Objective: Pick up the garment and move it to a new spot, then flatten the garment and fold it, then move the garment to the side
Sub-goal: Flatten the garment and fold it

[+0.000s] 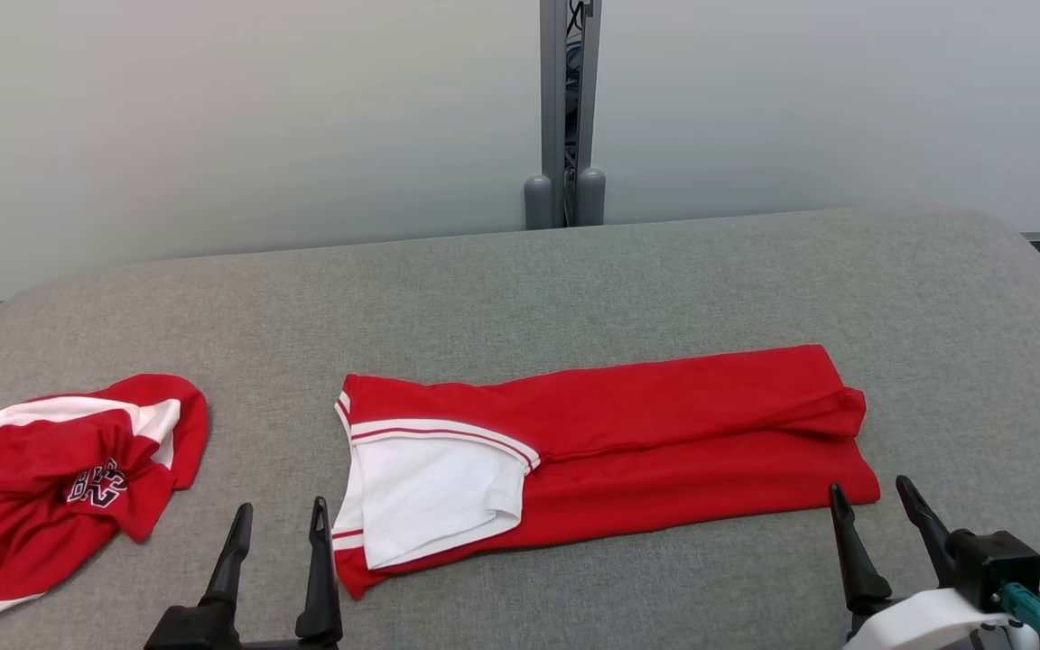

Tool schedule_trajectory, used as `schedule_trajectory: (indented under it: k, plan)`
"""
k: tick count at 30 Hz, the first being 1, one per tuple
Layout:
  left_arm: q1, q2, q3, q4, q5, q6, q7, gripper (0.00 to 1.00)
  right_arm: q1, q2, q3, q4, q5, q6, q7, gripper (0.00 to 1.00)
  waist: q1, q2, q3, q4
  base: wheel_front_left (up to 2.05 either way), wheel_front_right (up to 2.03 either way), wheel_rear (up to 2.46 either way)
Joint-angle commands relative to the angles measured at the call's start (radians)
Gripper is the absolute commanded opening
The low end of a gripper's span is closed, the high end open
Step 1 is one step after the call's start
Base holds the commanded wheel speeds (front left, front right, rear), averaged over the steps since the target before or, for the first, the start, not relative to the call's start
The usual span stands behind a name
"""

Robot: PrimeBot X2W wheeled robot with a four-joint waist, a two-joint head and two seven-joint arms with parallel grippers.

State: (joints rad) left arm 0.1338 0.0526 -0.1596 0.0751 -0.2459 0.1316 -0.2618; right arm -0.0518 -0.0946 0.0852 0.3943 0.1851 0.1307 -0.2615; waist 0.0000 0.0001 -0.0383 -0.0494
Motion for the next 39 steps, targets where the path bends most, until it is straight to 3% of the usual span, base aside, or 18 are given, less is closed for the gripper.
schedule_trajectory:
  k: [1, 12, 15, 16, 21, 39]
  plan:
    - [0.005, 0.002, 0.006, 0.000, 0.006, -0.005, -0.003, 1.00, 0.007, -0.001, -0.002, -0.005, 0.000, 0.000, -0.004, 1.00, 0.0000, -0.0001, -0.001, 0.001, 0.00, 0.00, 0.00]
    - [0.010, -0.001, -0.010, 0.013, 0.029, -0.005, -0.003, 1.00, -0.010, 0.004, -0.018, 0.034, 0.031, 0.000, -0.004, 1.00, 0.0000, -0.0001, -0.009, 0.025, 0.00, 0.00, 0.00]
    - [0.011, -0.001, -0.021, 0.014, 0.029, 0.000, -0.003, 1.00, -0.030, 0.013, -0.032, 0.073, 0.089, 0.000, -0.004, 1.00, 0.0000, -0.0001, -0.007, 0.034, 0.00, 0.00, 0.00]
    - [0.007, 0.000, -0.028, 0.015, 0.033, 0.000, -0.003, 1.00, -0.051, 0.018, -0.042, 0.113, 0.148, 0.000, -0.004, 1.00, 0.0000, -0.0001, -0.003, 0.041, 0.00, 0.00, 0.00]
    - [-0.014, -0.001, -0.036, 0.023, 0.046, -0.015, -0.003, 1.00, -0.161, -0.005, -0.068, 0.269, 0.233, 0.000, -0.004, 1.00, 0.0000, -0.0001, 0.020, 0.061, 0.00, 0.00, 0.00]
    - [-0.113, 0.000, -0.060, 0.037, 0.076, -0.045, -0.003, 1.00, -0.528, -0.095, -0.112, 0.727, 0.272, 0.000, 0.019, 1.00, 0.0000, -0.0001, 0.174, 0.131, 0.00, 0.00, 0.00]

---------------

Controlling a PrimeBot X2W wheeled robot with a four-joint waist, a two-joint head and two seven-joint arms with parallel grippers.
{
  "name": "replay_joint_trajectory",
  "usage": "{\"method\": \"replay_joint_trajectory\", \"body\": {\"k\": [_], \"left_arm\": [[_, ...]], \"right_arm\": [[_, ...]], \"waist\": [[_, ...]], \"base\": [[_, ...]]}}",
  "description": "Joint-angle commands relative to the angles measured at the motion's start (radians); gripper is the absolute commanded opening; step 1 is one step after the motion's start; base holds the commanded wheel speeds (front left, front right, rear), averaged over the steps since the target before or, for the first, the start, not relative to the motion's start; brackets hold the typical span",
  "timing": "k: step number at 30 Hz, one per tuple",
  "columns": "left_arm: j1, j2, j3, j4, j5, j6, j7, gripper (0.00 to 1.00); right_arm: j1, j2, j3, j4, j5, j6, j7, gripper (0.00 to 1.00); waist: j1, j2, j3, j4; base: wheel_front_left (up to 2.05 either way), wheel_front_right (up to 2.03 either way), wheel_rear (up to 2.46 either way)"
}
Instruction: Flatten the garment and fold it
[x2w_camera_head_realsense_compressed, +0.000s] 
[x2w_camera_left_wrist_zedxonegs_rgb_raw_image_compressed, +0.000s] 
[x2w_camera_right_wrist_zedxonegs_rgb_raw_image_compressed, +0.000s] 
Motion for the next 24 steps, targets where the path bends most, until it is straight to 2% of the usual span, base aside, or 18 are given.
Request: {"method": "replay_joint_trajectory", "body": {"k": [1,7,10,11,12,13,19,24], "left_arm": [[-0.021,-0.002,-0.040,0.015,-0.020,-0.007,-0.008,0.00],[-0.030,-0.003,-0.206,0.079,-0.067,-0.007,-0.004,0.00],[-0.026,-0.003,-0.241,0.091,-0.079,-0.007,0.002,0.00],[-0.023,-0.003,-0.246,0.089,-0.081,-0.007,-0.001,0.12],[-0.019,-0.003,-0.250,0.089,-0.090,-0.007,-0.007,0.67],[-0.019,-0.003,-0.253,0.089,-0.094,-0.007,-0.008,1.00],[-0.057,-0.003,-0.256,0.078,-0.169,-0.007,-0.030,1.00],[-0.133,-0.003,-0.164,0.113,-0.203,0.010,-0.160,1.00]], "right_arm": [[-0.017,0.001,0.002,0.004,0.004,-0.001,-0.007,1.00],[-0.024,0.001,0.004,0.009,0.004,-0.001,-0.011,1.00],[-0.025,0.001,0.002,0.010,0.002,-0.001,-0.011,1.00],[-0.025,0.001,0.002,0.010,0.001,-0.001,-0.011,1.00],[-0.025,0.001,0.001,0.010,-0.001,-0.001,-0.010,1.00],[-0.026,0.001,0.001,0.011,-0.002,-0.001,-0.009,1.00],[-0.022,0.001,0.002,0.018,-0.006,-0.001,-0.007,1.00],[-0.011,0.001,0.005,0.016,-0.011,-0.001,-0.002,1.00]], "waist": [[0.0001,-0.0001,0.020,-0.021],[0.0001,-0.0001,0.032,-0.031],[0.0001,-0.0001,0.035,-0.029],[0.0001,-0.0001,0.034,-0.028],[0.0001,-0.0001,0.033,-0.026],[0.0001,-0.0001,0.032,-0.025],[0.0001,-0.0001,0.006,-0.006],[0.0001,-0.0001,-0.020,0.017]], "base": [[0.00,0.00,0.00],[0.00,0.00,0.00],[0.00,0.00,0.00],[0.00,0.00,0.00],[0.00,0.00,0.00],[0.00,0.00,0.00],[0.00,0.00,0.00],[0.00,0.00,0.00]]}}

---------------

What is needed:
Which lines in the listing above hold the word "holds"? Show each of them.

Answer area:
Base holds the commanded wheel speeds (front left, front right, rear), averaged over the steps since the target before or, for the first, the start, not relative to the call's start
  "description": "Joint-angle commands relative to the angles measured at the motion's start (radians); gripper is the absolute commanded opening; step 1 is one step after the motion's start; base holds the commanded wheel speeds (front left, front right, rear), averaged over the steps since the target before or, for the first, the start, not relative to the motion's start; brackets hold the typical span",

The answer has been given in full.